Open RicardoJSandoval opened 2 years ago
Hi Ricardo, this is a hugely valuable effort. Thanks so much!
I just had a look at the zip file that you link. This generally all looks good. There are a few higher level points to discuss and then some suggestions and minor comments.
Higher-level points:
There's a balance to strike between the generality of the code and the needs of the typical machine learning researcher. When changing the API, we should keep this in mind. A typical ML grad student should be able to create their own data sources quickly without too much of a learning curve. Otherwise instead of using folktables, researchers will go and write their own ad-hoc code.
Concrete suggestions:
FilesResource
abstraction, collapsing download_utils.py and load_utils.py into one. DataSource(Protocol)
will have to know what the async
keyword in async def _download_data
entails? If so, this might provide a bit of an extra hurdle to creating new data sources. Minor comments:
files_resources.py
has documentation that mention SIPP. I assume these should be general. Likewise acs_data_source.py
has a few methods were SIPP shows up in the doc string.Paging @francesding @millerjohnp @ludwigschmidt since this touches on some major design choices. Please let us know if you have any comments or concerns.
Hi Ricardo,
Thanks for integrating SIPP, it will be a great addition to folktables!
A few points below:
As Moritz said, it would be good to make this a real pull request (as opposed to linking to a zip file). That makes it easier to see the code changes in the Github UI, comment on individual lines, etc.
Sharing code between the ACS download routines and SIPP is great. What I don't fully understand right now is how a future contributor should use these building blocks. For instance, what is the purpose of _load_data
and _download_data
in the DataSource
interface? If these functions can be called from code external to DataSource
, why do the names start with an underscore? If the functions are only for use internal to DataSource
implementations, why are they part of the interface?

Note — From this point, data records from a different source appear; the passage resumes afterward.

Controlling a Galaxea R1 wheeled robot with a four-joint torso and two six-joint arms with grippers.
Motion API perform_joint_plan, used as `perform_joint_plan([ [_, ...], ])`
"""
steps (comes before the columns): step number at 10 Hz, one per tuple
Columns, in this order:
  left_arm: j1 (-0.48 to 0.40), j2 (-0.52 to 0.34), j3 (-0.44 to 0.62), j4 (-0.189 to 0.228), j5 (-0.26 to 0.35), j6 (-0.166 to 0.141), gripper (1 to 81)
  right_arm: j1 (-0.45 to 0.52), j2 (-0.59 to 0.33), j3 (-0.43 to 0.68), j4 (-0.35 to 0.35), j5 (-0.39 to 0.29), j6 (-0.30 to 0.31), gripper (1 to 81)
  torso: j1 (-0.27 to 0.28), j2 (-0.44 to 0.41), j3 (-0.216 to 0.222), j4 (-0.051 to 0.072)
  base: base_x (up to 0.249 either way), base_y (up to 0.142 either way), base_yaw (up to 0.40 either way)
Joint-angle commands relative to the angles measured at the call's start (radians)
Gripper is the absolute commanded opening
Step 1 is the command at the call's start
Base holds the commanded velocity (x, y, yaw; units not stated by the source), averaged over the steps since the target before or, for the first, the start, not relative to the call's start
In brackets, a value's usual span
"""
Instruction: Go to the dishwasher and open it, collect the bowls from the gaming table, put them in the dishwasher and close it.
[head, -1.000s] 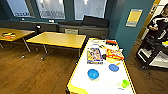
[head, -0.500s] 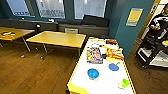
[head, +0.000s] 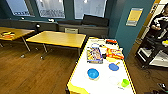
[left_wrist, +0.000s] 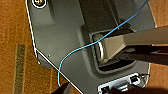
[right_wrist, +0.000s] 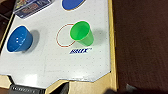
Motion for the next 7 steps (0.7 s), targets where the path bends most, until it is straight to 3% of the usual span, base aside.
perform_joint_plan([
  [1, -0.022, 0.000, 0.001, -0.013, 0.062, 0.001, 81.1, 0.154, 0.022, -0.119, 0.024, -0.066, 0.110, 81.1, 0.000, 0.000, 0.000, 0.000, 0.000, 0.000, 0.000],
  [5, -0.029, 0.003, 0.000, -0.013, 0.062, 0.001, 81.1, 0.281, 0.092, -0.159, 0.043, -0.131, 0.110, 81.1, 0.000, 0.000, -0.001, 0.000, 0.000, 0.000, 0.000],
  [7, -0.027, -0.002, -0.002, -0.022, 0.062, 0.000, 81.1, 0.317, 0.105, -0.200, 0.046, -0.143, 0.145, 81.1, 0.000, 0.000, -0.001, 0.000, 0.000, 0.000, 0.000],
])
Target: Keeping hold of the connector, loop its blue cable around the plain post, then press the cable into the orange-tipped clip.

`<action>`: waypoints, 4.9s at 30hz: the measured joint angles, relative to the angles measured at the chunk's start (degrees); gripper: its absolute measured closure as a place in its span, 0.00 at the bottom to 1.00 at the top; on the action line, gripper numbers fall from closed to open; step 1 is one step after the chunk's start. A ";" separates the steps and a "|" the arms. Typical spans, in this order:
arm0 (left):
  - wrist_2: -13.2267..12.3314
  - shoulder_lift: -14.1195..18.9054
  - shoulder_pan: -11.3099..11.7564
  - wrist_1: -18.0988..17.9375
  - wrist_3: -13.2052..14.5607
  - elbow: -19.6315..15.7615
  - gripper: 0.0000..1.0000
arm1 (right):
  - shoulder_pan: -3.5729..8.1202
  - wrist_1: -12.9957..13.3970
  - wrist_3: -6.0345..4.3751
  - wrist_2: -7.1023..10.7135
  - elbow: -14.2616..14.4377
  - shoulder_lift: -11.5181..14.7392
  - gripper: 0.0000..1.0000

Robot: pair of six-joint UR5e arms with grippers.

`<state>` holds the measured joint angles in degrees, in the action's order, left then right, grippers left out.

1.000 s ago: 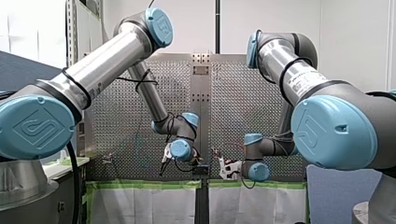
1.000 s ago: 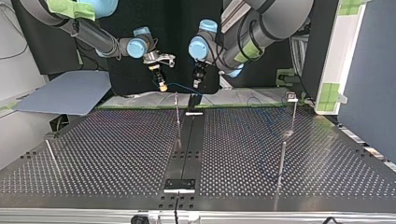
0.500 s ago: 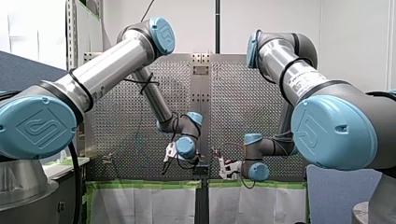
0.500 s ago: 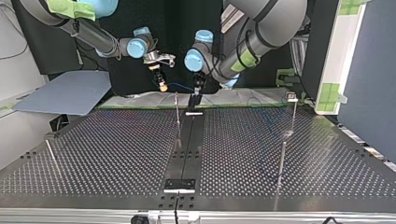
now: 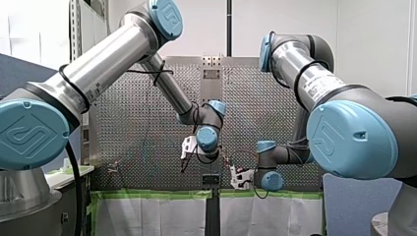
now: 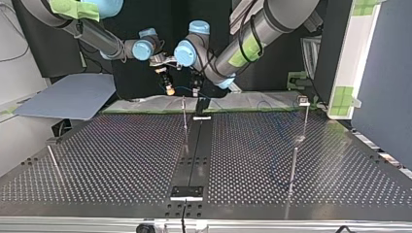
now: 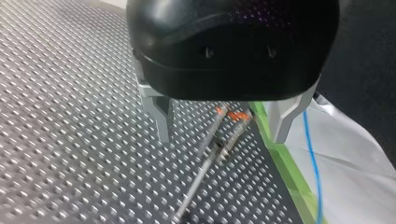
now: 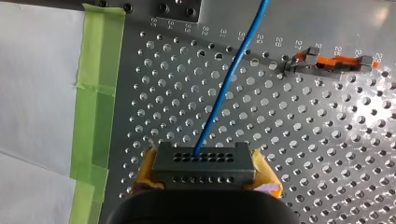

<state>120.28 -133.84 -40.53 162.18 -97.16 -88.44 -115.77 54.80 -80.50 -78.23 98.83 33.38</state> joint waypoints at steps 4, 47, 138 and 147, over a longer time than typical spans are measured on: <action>2.21 2.21 -0.38 2.20 -0.09 1.41 0.01 | -0.03 -0.01 -0.06 0.00 -0.06 0.00 1.00; -4.85 -2.20 9.93 25.92 18.49 15.12 0.01 | -0.85 -0.63 0.00 0.00 -0.50 0.03 1.00; -19.12 -16.90 12.23 47.98 2.33 33.25 0.01 | -2.73 -1.09 0.53 0.09 -0.71 0.00 1.00; -19.01 -20.50 12.26 47.09 3.46 33.55 0.01 | -2.79 -1.06 0.59 0.09 -0.71 0.01 1.00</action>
<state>101.27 -154.34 -28.27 209.27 -93.70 -54.89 -118.57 53.74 -79.91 -78.15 98.12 33.39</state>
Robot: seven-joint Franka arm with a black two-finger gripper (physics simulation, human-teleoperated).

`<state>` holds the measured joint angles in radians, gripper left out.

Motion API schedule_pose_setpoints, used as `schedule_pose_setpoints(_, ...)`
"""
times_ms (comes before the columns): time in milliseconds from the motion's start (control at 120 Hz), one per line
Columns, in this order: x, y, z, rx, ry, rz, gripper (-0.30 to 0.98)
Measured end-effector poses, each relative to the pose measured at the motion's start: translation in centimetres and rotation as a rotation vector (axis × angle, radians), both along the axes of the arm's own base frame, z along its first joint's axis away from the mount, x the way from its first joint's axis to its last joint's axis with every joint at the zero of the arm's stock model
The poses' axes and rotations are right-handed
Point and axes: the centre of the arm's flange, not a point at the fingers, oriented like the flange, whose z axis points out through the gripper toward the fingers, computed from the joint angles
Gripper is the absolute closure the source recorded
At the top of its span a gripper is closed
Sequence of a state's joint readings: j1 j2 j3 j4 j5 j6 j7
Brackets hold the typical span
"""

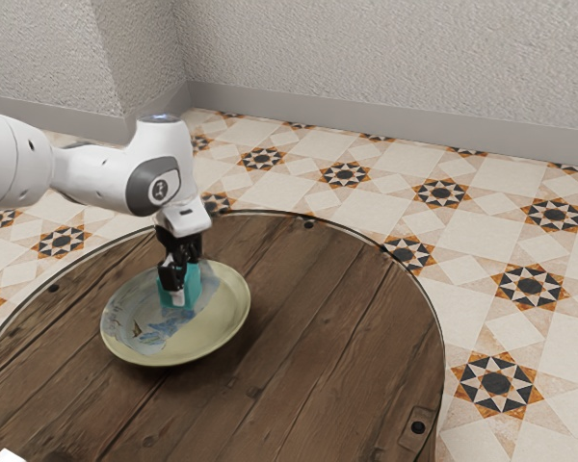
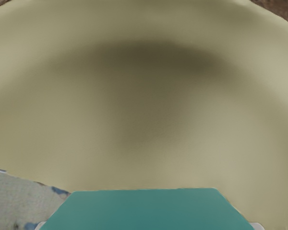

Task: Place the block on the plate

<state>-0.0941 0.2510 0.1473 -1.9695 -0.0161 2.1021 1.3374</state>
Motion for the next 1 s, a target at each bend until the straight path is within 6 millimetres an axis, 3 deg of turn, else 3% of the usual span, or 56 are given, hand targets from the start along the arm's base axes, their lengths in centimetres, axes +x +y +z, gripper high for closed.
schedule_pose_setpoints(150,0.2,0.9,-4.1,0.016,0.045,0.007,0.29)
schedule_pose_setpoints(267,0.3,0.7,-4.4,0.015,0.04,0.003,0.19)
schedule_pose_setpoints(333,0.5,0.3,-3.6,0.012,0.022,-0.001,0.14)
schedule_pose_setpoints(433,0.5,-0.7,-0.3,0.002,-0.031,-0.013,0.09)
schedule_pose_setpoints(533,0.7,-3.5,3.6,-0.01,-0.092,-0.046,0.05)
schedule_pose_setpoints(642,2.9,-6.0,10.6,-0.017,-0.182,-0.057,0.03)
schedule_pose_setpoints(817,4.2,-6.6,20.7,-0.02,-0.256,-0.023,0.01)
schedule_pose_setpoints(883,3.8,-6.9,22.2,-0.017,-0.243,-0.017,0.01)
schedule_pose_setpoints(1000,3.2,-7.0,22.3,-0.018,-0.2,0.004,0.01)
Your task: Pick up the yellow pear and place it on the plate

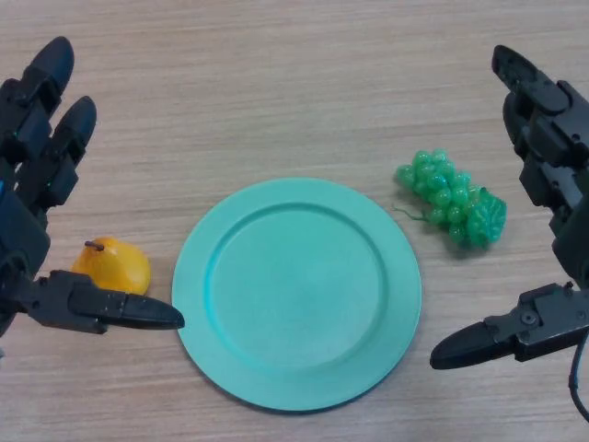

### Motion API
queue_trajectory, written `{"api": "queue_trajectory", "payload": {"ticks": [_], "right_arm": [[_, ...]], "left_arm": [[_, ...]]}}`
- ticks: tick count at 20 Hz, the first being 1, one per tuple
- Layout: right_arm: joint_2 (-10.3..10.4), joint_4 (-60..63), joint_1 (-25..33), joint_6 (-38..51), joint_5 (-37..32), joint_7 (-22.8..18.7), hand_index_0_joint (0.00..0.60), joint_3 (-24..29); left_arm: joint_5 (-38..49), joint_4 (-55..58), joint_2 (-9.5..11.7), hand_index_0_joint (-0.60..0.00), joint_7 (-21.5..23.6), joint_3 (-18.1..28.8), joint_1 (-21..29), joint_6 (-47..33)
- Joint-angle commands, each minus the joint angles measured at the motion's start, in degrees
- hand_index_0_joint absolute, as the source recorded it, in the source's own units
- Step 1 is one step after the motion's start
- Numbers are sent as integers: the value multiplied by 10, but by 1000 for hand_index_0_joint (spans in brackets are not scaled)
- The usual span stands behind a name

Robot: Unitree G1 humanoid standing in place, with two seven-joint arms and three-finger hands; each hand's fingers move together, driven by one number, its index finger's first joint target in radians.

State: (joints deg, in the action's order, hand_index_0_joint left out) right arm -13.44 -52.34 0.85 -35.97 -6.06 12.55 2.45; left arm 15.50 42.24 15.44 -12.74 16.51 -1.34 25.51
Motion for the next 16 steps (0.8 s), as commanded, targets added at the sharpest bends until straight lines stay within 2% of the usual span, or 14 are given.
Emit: {"api": "queue_trajectory", "payload": {"ticks": [1,5,8,11,13,16], "right_arm": [[-10,-26,21,79,5,-17,0,17],[-8,-18,28,77,16,-25,0,4],[-7,-13,30,79,21,-25,0,0],[-6,-7,34,84,30,-25,0,-5],[-6,-1,37,93,35,-25,0,-6],[-4,10,34,119,38,-23,0,-11]], "left_arm": [[-23,25,16,0,-7,23,13,-88],[-10,9,16,0,3,28,15,-97],[-21,-19,24,0,-10,48,12,-113],[-48,-85,40,0,-19,90,18,-161],[-53,-140,52,0,8,108,31,-213],[-63,-249,55,0,16,86,31,-308]]}}
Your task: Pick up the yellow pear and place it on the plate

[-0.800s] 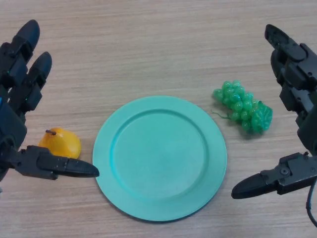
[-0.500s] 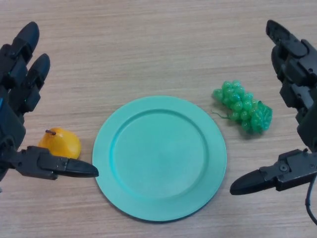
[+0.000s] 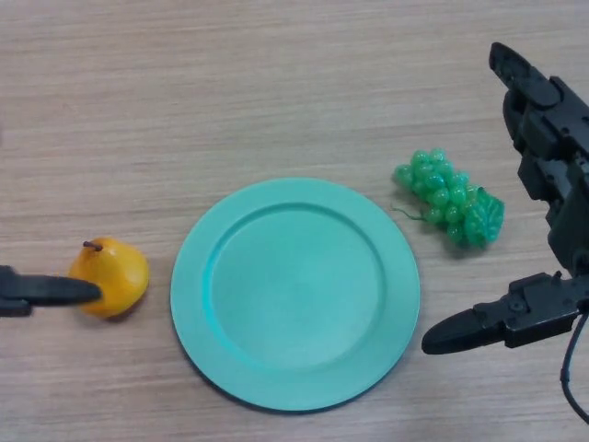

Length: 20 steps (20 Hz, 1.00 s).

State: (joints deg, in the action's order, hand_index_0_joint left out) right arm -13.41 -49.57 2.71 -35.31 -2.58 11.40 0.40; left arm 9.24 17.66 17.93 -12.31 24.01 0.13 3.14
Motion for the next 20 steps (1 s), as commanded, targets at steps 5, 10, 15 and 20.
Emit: {"api": "queue_trajectory", "payload": {"ticks": [5,10,15,20], "right_arm": [[-4,-8,14,119,-8,-11,0,17],[-7,-11,5,117,-17,-5,0,30],[-11,-22,-2,105,-22,-6,0,44],[-12,-33,-9,92,-42,-5,0,67]], "left_arm": [[-9,-218,53,0,32,-33,55,-225],[-27,-349,63,0,64,-80,100,-294],[-23,-445,61,0,78,-107,147,-316],[-39,-545,62,0,81,-128,186,-350]]}}
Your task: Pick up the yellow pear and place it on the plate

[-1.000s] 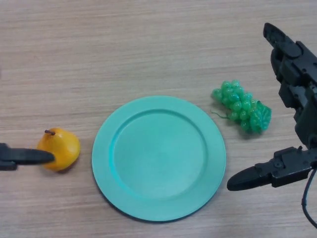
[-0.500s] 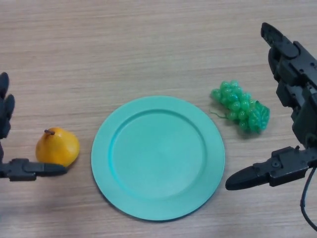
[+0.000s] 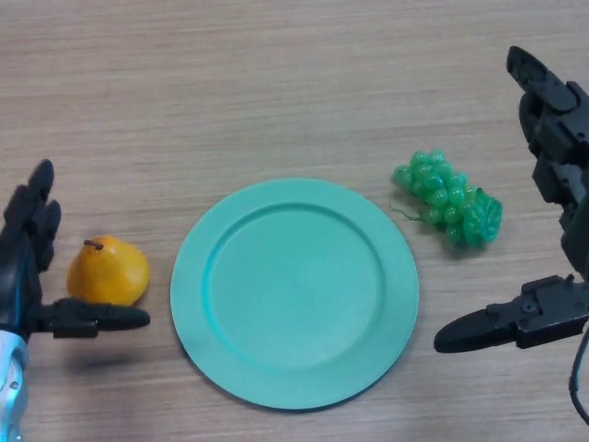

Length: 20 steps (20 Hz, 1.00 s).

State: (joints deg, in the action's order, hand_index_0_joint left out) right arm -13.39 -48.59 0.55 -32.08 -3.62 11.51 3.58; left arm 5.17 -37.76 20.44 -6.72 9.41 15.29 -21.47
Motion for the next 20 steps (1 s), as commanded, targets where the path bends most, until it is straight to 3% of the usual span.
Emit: {"api": "queue_trajectory", "payload": {"ticks": [1,5,7,9,15,16,19,20], "right_arm": [[-13,-43,13,59,-33,-9,0,38],[-10,-54,1,64,-30,-17,0,41],[-10,-64,1,55,-33,-22,0,43],[-12,-66,1,59,-24,-22,0,43],[-5,-82,-4,53,-17,-34,0,38],[-4,-82,-3,52,-17,-35,0,38],[-5,-90,0,31,-21,-42,0,33],[-5,-97,1,18,-25,-43,0,31]], "left_arm": [[11,-8,36,0,18,16,42,-110],[7,-63,31,0,27,8,59,-183],[-84,-110,40,0,70,-11,67,-240],[-81,-108,37,0,71,-9,66,-234],[-90,-120,43,0,142,-4,84,-221],[-88,-118,42,-99,142,-4,83,-218],[-105,-121,46,-499,173,-1,77,-220],[-102,-126,48,-582,184,1,74,-227]]}}
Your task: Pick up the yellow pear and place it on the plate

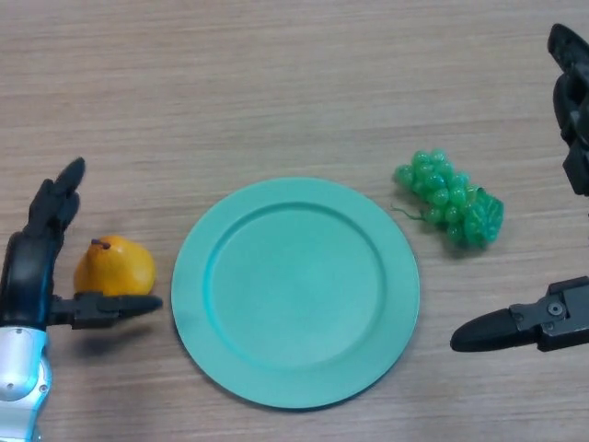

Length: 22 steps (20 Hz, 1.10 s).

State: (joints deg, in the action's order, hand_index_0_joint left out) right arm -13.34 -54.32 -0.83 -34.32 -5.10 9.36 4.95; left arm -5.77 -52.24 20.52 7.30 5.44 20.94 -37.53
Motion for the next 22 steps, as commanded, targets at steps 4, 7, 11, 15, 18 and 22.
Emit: {"api": "queue_trajectory", "payload": {"ticks": [4,7,11,15,18,22], "right_arm": [[-5,-42,14,35,-4,-23,0,10],[-4,-49,16,24,-11,-22,0,12],[-5,-47,13,34,-8,-21,0,16],[-6,-44,14,38,-6,-20,0,22],[-6,-42,7,48,-11,-17,0,33],[-11,-43,11,41,-18,-7,0,54]], "left_arm": [[26,38,47,-600,16,39,3,-47],[41,104,44,-600,-1,45,-20,-15],[40,289,31,-600,-19,58,-67,59],[222,516,-22,-600,-121,48,-106,236],[216,595,-53,-600,-119,1,-115,340],[156,559,-91,-600,-112,-74,-105,332]]}}
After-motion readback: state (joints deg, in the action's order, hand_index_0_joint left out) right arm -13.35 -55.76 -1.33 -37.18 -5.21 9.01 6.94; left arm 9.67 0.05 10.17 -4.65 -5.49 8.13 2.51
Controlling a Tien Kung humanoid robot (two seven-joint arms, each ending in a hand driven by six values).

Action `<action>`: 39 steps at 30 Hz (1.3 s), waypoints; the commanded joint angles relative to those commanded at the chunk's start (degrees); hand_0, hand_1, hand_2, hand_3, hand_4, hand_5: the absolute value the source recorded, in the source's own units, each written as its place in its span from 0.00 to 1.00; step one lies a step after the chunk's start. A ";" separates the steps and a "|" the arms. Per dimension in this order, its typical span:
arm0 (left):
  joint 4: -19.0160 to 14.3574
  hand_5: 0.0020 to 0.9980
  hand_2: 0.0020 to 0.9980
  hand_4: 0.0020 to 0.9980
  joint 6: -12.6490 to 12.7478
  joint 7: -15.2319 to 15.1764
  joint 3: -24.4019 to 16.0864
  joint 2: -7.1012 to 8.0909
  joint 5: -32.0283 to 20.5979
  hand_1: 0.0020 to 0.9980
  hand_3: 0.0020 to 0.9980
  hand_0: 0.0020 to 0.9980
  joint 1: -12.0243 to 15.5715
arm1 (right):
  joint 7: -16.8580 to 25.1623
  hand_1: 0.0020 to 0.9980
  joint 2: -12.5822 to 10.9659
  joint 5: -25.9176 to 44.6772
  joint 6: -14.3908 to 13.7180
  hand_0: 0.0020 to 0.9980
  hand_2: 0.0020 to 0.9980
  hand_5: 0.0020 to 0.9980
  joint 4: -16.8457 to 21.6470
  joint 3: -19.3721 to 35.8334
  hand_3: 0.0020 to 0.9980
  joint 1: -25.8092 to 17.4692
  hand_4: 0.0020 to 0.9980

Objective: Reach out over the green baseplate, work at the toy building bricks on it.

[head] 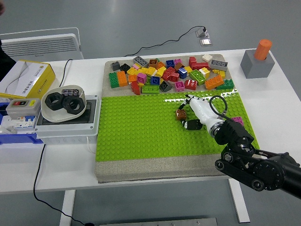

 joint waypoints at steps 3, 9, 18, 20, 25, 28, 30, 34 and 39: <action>0.00 1.00 0.67 1.00 0.00 0.01 0.02 0.00 -0.01 0.65 0.85 0.71 0.01 | 0.01 0.99 0.03 -0.15 -0.02 1.00 1.00 0.12 -0.11 0.01 0.75 0.06 0.68; 0.01 1.00 0.67 1.00 -0.03 -0.02 0.08 0.01 -0.07 0.65 0.85 0.70 0.01 | -0.01 0.99 0.00 -0.28 0.04 1.00 1.00 0.13 -0.22 -0.03 0.76 0.17 0.68; 0.04 1.00 0.67 1.00 -0.06 -0.18 0.29 0.01 -0.49 0.65 0.85 0.70 0.02 | 0.23 1.00 -2.02 1.30 0.90 1.00 1.00 0.17 3.20 0.34 0.79 -0.27 0.75; 0.04 1.00 0.67 1.00 -0.06 -0.19 0.32 0.01 -0.59 0.65 0.85 0.70 0.04 | 0.69 1.00 -3.61 3.07 1.29 1.00 1.00 0.17 5.67 0.66 0.79 -0.57 0.75; 0.02 1.00 0.67 1.00 -0.06 -0.31 0.51 0.01 -1.01 0.65 0.85 0.70 0.07 | 1.47 1.00 -6.47 1.38 1.20 1.00 1.00 0.31 10.08 1.33 0.73 -1.11 0.78; 0.02 1.00 0.67 1.00 -0.08 -0.33 0.52 0.00 -1.03 0.65 0.85 0.70 0.04 | 1.26 1.00 -6.97 -1.88 1.54 1.00 1.00 0.31 10.20 1.29 0.73 -1.14 0.78; 0.01 1.00 0.67 1.00 -0.07 -0.35 0.51 -0.02 -1.05 0.65 0.84 0.70 0.03 | 1.25 1.00 -7.00 -3.27 1.65 1.00 1.00 0.49 10.08 1.26 0.64 -1.10 0.75; -0.01 1.00 0.67 1.00 -0.04 -0.33 0.45 -0.04 -0.94 0.65 0.84 0.70 -0.01 | 1.36 1.00 -6.61 -4.48 1.81 1.00 1.00 0.57 9.26 0.95 0.64 -0.76 0.72; -0.01 1.00 0.67 1.00 -0.02 -0.34 0.45 -0.05 -0.91 0.65 0.84 0.70 -0.01 | 1.61 1.00 -5.89 -3.84 1.98 1.00 1.00 0.57 7.41 -0.14 0.64 -0.23 0.72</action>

Asynchronous downloads are great to increase download speed if all the resulting complexity is handled in the DataSource API. I think users of DataSource should not have to know about asynchronous Python since it can be a bit complicated.
The utils
folder should contain only code that is independent of a specific data source. The documentation string in files_resources.py
says "Stores information needed to (down)load the SIPP dataset." Should this be in one of the SIPP files?
Re-using code is good, but there is also a cost to creating abstractions. For instance, I'm not sure if we need the load_json
function in load_utils.py
. The amount of code we save is only one line, and the two lines in the function for loading a JSON are relatively easy to understand. Introducing a new function makes the code harder to read for others who don't know exactly what the function is doing but would understand the two common Python lines for loading a JSON.
Hi, thanks for the proposal and initial changes! Beyond what others have mentioned, just want to understand if this is targeting a new dataset or collection of datasets? Or is there a particular part of the current interface you find confusing or annoying?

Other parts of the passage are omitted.